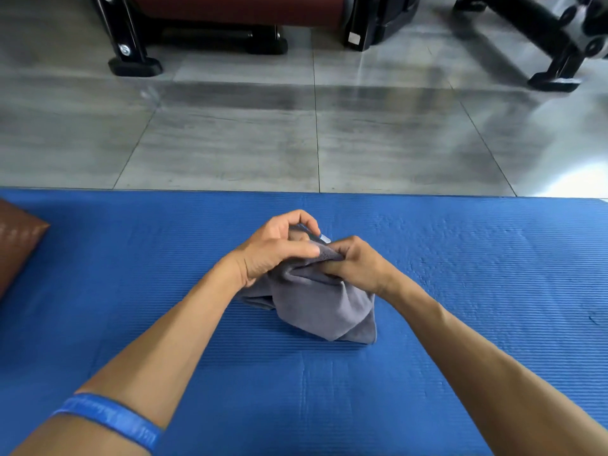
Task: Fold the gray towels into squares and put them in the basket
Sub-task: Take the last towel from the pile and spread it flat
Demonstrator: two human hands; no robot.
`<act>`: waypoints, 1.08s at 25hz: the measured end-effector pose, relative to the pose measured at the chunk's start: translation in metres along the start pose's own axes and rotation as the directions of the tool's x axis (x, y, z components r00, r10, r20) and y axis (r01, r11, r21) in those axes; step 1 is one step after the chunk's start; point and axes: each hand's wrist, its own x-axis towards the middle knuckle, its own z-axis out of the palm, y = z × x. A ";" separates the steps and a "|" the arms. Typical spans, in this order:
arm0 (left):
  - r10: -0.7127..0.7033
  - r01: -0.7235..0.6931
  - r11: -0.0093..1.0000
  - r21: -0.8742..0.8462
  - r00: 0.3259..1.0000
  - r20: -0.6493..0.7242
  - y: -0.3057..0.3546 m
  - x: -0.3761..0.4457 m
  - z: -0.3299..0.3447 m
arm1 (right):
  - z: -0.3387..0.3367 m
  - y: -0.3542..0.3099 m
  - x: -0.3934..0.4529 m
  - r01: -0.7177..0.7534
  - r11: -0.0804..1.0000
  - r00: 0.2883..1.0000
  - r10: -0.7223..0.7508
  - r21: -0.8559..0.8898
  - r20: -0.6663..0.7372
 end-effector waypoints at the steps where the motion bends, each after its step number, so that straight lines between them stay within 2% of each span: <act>1: -0.043 0.042 0.981 0.188 0.999 0.001 -0.005 -0.002 -0.007 | -0.004 0.006 0.002 -0.019 0.995 0.996 0.009 -0.102 -0.093; 3: -0.119 0.151 0.869 0.470 0.988 -0.098 -0.016 -0.004 -0.013 | -0.010 0.014 0.004 -0.084 0.980 0.956 0.028 -0.182 -0.292; 4: -0.112 0.178 0.848 0.499 0.981 -0.160 -0.020 -0.003 -0.012 | -0.012 0.015 0.004 -0.112 0.992 0.933 0.088 -0.050 -0.349; 5: -0.074 0.175 0.850 0.497 0.974 -0.215 -0.023 -0.002 -0.010 | -0.011 0.013 0.003 -0.111 0.975 0.907 0.179 0.194 -0.381; 6: -0.026 0.161 0.850 0.502 0.964 -0.264 -0.024 0.001 -0.009 | -0.010 0.011 0.001 -0.086 0.908 0.874 0.267 0.410 -0.406; 7: 0.019 0.161 0.827 0.539 0.950 -0.313 -0.025 0.004 -0.009 | -0.009 0.010 0.001 -0.054 0.830 0.835 0.342 0.555 -0.431; 8: 0.055 0.178 0.778 0.602 0.936 -0.348 -0.025 0.005 -0.011 | -0.011 0.008 0.000 -0.019 0.789 0.791 0.387 0.614 -0.473; 10: 0.111 0.263 0.613 0.745 0.905 -0.411 -0.025 0.003 -0.016 | -0.022 0.003 -0.003 0.042 0.761 0.695 0.443 0.648 -0.566; 12: 0.185 0.339 0.497 0.799 0.858 -0.479 -0.025 -0.002 -0.022 | -0.041 0.000 -0.007 0.106 0.701 0.582 0.532 0.706 -0.615; 15: 0.168 0.420 0.528 0.738 0.800 -0.576 -0.021 -0.008 -0.037 | -0.074 0.007 -0.017 0.206 0.582 0.432 0.667 0.787 -0.606; 16: 0.151 0.443 0.540 0.716 0.785 -0.600 -0.019 -0.010 -0.043 | -0.083 0.010 -0.021 0.220 0.593 0.401 0.669 0.775 -0.626; 18: 0.172 0.478 0.552 0.684 0.737 -0.654 -0.012 -0.011 -0.052 | -0.093 0.015 -0.027 0.192 0.695 0.345 0.613 0.693 -0.711; 20: 0.233 0.472 0.584 0.660 0.682 -0.694 -0.004 -0.010 -0.063 | -0.097 0.019 -0.031 0.050 0.852 0.296 0.486 0.521 -0.822; 22: 0.246 0.403 0.665 0.629 0.676 -0.694 0.004 -0.010 -0.075 | -0.101 0.023 -0.037 -0.169 0.944 0.308 0.322 0.282 -0.895; 23: 0.206 0.334 0.745 0.578 0.708 -0.675 0.007 -0.011 -0.083 | -0.105 0.024 -0.040 -0.228 0.955 0.354 0.263 0.190 -0.898; 25: 0.037 0.201 0.905 0.375 0.841 -0.540 0.014 -0.017 -0.095 | -0.115 0.032 -0.045 -0.237 0.964 0.474 0.220 0.117 -0.852; 27: -0.086 0.198 0.938 0.284 0.929 -0.360 0.018 -0.024 -0.105 | -0.123 0.036 -0.048 -0.296 0.953 0.581 0.233 0.064 -0.780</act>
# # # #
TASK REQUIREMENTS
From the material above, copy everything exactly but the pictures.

TASK ANSWER
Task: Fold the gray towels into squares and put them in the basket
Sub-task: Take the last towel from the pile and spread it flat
Demonstrator: two human hands; no robot.
`<act>`: waypoints, 1.08s at 25hz: the measured end-effector pose, relative to the pose measured at the chunk's start: translation in metres along the start pose's own axes and rotation as the directions of the tool's x axis (x, y, z components r00, r10, r20) and y axis (r01, r11, r21) in those axes; step 1 is one step after the chunk's start; point and axes: each hand's wrist, its own x-axis towards the middle knuckle, its own z-axis out of the palm, y = z × x. A ";" separates the steps and a "|" the arms. Typical spans, in this order:
arm0 (left):
  - r10: -0.7127..0.7033
  - r01: -0.7235..0.6931
  - r11: -0.0093..1.0000
  - r21: -0.8742..0.8462
  - r00: 0.3259..1.0000
  - r20: -0.6493..0.7242
  - y: -0.3057..0.3546 m
  - x: -0.3761..0.4457 m
  - z: -0.3299..0.3447 m
arm1 (right):
  - z: -0.3387..0.3367 m
  - y: -0.3542..0.3099 m
  - x: -0.3934..0.4529 m
  - r01: -0.7177..0.7534
  - r11: -0.0804..1.0000
  - r00: 0.2883..1.0000
  - r10: -0.7223..0.7508
  - r21: -0.8559..0.8898
  - r20: -0.6663..0.7372
 end-effector waypoints at the steps where the motion bends, each after its step number, so that straight lines between them stay within 2% of each span: <act>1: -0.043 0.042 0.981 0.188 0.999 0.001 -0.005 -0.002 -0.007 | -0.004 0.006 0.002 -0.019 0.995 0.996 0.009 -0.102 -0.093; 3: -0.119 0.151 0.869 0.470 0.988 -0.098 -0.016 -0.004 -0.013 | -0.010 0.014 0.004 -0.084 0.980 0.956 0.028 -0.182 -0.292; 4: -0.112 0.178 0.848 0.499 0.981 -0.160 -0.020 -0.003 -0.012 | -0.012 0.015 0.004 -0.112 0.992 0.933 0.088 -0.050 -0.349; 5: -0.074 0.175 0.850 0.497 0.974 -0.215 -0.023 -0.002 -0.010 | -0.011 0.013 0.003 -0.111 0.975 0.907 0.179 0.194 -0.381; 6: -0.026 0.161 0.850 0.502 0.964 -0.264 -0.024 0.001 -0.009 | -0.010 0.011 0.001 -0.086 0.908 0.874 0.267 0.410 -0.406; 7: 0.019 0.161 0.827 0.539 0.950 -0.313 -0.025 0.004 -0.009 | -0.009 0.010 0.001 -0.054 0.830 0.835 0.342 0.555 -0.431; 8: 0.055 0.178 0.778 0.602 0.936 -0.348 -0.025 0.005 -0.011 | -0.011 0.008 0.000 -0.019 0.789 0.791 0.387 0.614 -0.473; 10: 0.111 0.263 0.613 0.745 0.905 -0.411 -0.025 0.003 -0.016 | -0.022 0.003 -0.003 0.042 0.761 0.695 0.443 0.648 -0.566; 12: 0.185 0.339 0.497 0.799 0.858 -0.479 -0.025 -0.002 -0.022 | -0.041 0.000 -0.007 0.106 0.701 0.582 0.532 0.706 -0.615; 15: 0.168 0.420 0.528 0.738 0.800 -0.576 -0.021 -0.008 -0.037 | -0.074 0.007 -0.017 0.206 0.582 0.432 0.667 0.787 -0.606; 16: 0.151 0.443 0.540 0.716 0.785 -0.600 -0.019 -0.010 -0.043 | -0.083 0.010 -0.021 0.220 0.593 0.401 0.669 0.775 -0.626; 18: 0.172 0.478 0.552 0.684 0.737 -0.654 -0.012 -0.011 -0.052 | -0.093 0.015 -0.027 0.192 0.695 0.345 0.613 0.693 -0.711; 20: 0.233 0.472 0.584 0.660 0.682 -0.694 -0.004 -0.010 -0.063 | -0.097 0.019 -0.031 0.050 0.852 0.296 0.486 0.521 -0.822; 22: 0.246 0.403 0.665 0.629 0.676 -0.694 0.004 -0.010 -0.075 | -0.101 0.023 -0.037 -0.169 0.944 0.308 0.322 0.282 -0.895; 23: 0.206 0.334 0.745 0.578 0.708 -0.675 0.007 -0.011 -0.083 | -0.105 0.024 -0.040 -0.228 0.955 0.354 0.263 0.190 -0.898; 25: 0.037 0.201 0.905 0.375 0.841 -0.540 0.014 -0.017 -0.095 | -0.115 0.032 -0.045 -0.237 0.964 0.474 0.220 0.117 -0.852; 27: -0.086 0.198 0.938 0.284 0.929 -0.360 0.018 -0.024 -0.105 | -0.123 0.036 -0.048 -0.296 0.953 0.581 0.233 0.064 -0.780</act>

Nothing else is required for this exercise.